I was thankful that he found me that day. I was more than relieved when I heard his voice. It was frantic and loud, but full of hope. A far cry from his usually calm and collected self. As he burst inside the room, I saw the final string of hope that I clung to, finally attached itself to him. He found me, after weeks of hoping and praying that someone would, he finally did.

I never, not once, blamed Alec for anything. Far from it. I was - still am - more than grateful that he found me when he did. I still wonder every day what would've happened if he didn't. If the next cycle of beatings would be my last or if I would live till the end and finally be saved.

"Mmm." He hums. "I know baby girl. You don't have to worry about that, okay?"

How can I be so lucky to have him as a brother?

Yes. Alec is over protective and sometimes, he comes off as obsessive with his talking skills. He doesn't always tell me everything but he makes sure I am safe. He could be an idiot sometimes but Alec would never really abandon me. He makes decisions I don't agree with but every decision is for my benefit.

Alec still does everything for me until now. No matter how much older I have become, I can't deny that I've always relied on Alec whenever things got too hard. He's my shoulder to cry on but I have never seen him cry.

I pull back from him, hastily wiping away my tears to get a better view of his face. "I never blamed you." I cried out.

He puts his hand on my shoulder. "Don't you?"

My eyes widen at his question. "What?"

I called him out on not being there. Last night, I remember the haze and the words I uttered as they pursue to get me out of my state and into reality. I said things without thinking. When that man took me, all I could think about is whether or not Alec and Dustyn would come to rescue me like they always do. But as days passed by, the man slowly started to hit me. It started with a slap. Then the hair pulling. Then the kicking began, he would kick me on every part of my body, not caring whether I would die. Then, he resorted to punching the living daylights at of it.

At that point, I wished for Alec to come sooner. For anyone to come save me. I wasn't keeping the cries down whenever he hits me, I was shouting at the top of my lungs. Both in pain and in hope. Hope that someone would hear my cries and call for help. But no one did.

A sad smile blossomed on his face. "It's okay if you do, Mara. You begged me not to go, remember? You said you weren't ready for me to leave you but I.." He sighed and looked away from me. "I thought you were going to be fine. With Dad looking after you."
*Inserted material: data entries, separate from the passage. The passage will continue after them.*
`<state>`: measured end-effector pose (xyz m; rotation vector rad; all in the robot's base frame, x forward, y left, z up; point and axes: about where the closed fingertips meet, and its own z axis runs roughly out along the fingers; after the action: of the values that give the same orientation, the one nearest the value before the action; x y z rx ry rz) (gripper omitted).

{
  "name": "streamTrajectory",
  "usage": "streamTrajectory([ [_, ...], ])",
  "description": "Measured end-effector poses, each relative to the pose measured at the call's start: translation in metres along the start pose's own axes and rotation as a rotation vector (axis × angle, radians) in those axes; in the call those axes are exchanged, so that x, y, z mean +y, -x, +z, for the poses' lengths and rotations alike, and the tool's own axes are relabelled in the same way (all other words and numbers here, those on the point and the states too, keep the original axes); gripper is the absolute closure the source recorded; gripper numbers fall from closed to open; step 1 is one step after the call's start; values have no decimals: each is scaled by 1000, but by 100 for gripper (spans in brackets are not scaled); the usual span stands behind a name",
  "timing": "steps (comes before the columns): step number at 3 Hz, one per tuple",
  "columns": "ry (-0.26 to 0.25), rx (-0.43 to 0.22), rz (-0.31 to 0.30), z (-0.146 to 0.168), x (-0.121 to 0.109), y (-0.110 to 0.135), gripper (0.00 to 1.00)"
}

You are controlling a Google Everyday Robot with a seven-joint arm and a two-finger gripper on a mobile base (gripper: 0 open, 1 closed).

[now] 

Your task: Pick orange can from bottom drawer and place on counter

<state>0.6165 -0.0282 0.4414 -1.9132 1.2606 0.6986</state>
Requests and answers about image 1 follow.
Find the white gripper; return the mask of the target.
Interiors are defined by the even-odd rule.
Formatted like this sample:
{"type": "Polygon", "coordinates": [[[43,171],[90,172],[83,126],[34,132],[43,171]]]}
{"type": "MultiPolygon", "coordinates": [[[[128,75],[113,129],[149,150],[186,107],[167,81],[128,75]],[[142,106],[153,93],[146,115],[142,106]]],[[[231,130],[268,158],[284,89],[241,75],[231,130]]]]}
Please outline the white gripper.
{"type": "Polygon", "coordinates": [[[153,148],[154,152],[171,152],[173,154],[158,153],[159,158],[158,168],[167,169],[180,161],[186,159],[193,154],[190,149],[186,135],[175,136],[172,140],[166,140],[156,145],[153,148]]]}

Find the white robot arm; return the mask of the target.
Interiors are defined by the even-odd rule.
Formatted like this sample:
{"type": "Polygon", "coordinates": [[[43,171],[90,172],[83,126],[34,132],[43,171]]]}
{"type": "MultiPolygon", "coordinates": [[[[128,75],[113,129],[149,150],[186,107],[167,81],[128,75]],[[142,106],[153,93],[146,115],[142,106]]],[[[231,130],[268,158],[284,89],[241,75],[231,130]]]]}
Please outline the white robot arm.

I did, didn't I? I tried to stop him from leaving because I was scared I would be nothing without Alec and Dustyn both watching behind me. I was so used from their helping hands that it suddenly felt like everything was being taken away from me.

I was a selfish kid. I know that. But Alec has always been the parental figure that I constantly had growing up. It was strange to do things without him. Like a leg being cut off of me.

He shook his head as if he still couldn't believe the decisions he has made in the past. "I should've stayed beside you, baby girl. But I didn't and now look at what happened?"

"Al, it was not your fault. You saved me." I said through my tears. I'm crying because Alec can't. Because he wouldn't let out all of these emotions bottled up inside of him. Because this is the first time I'm hearing my brother get so emotional and truthful with his feelings. The first time.

"Mara, I'm sorry. I'm sorry I took so long before I could save you from that hell. I'm sorry I couldn't do anything to help you erase those memories." He said. His eyes became glassy but with one deep breathe, his tears are gone again. "I'm sorry, baby girl. I promised, this time I would protect you for sure."

I smiled at my tough brother. "Thank you Alec. For everything you have done and still doing for me. I love you."

I don't know what caused it. My gratitude or my love for him. But for the first time in my life, I saw tears slid down my brother's eyes.